- Ó Vasco! Você começa a irritar-me com essa.
- Que essa?
- Com essa coisa. Das pessoas estúpidas.
- Ai sim, chefe? Desculpe, não era minha intenção irritá-lo.
- Pois, mas de facto começa a irritar-me essa insinuação constante, essa coisa aí entre dentes.
- Mas que coisa, chefe?
- Essa coisa, essa coisa. Das pessoas estúpidas, já lhe disse. Essa acusação velada sempre pronta a sair. Isso não é nada bom para esta nossa conversa de heróis, sabe?
- De meios-heróis, chefe!
- Sim, de meios-heróis.
- Não queira ser mais do que é, chefe! Por agora, é meio-herói. Depois se verá.
- Certo, certo! Mas vamos então deixar essa insinuaçãozinha que já me começa a melgar os ouvidos, está bem?
- Insinuaçãozinha?!
- Sim, insinuaçãozinha. Você sabe bem do que estou a falar, Vasco. Essa insinuação das pessoas estúpidas.
- Mas eu não insinuei nada, chefe, já lhe disse o que tinha a dizer: Você é uma pessoa estúpida. Efectivamente uma pessoa estúpida, sem sombra para dúvidas, evidentemente, indubitavelmente. Estúpida, pronto.
- Ó Vasco, não me diga que vamos voltar ao princípio?! Já lhe disse para não me chamar estúpido!
- Mas é que entretanto já o chamei quinhentas vezes, portanto não vale a pena fugir com o rabo à seringa.
- Como se atreve? Como se atreve?!
- Olhe, é de tal forma que até vou escrever aqui na folhinha que o chefe me deu. Porque também já aprendi uma coisa hoje.
- Pare já com isso, pare já com isso, Vasco.
- Chefe, tracinho, estúpido. Pronto, já está. Chefe, tracinho, estúpido. Também é o título de um romance.
- Ó Vasco, o que é que o Vasco pretende com esse comportamento? O que pretende? O que pretende?
- Ora bem, inicialmente era mesmo só chamá-lo de estúpido. Pronto, só isso, estava cheio de ganas de vir aqui, entrar no seu gabinete e dizer-lhe: Você é estúpido. E hoje, justamente por o dia se ter posto tão bonito, vinha com essa na cabeça, que o mundo merecia que eu fizesse algo por ele, que eu merecia que o mundo fizesse algo por mim...

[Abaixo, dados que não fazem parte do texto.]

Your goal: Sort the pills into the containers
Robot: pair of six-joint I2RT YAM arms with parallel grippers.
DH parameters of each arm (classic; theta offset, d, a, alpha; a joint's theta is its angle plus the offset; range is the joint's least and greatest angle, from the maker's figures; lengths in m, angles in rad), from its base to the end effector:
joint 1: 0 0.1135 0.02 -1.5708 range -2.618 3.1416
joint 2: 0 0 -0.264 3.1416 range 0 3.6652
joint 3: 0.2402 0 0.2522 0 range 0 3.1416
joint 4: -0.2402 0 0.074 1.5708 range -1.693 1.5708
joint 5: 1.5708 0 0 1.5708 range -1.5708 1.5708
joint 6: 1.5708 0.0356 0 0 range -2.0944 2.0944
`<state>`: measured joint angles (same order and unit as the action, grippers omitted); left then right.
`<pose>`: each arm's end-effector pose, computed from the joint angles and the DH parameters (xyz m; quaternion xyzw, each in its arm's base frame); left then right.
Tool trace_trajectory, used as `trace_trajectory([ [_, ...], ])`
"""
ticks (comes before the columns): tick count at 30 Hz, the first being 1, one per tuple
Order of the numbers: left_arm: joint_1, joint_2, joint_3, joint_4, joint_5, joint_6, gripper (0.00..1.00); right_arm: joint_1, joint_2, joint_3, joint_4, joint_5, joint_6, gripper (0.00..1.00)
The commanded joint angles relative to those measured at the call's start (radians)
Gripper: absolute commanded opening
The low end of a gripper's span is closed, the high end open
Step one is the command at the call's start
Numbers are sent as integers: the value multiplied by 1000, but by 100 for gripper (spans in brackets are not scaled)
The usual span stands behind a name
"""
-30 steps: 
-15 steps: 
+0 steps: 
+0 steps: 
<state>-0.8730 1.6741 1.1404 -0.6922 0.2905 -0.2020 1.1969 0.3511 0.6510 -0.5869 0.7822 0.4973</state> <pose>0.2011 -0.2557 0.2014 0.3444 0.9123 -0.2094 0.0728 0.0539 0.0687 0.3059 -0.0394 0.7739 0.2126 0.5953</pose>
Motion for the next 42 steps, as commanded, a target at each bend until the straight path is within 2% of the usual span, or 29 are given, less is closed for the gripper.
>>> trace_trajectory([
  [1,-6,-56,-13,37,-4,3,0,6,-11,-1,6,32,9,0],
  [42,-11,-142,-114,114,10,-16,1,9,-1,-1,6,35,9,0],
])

- Que o mundo fizesse algo por si?! Que o mundo fizesse algo por si?! Mas que idade é que você tem, homem?
- Ora bem, agora sou eu que lhe digo: Pare já com isso! Pare já. Imediatamente. Estou farto. Farto. FARTO. Percebe? Farto de si e dessa sua maneira.
- Dessa minha maneira?
- Sim, dessa sua maneira. De virar a ponta ao prego.
- De virar a ponta ao prego?!
- Sim, de virar a ponta ao prego. Pensa o quê? Que nasci ontem? Que cheguei agora à selva? Não preciso dos seus conselhos de meio-herói nem das suas teorias estúpidas de português viúvo, entende? Não quero os seus bloquinhos nem as suas canetinhas, estou-me nas tintas para os seus tomates, 'tá a ouvir? Estou-me nas tintas. Os seus tomates, para mim, são ketchup. Ketchup! Uma papa de tomates com açúcar, percebe? Detesto ketchup. Detesto!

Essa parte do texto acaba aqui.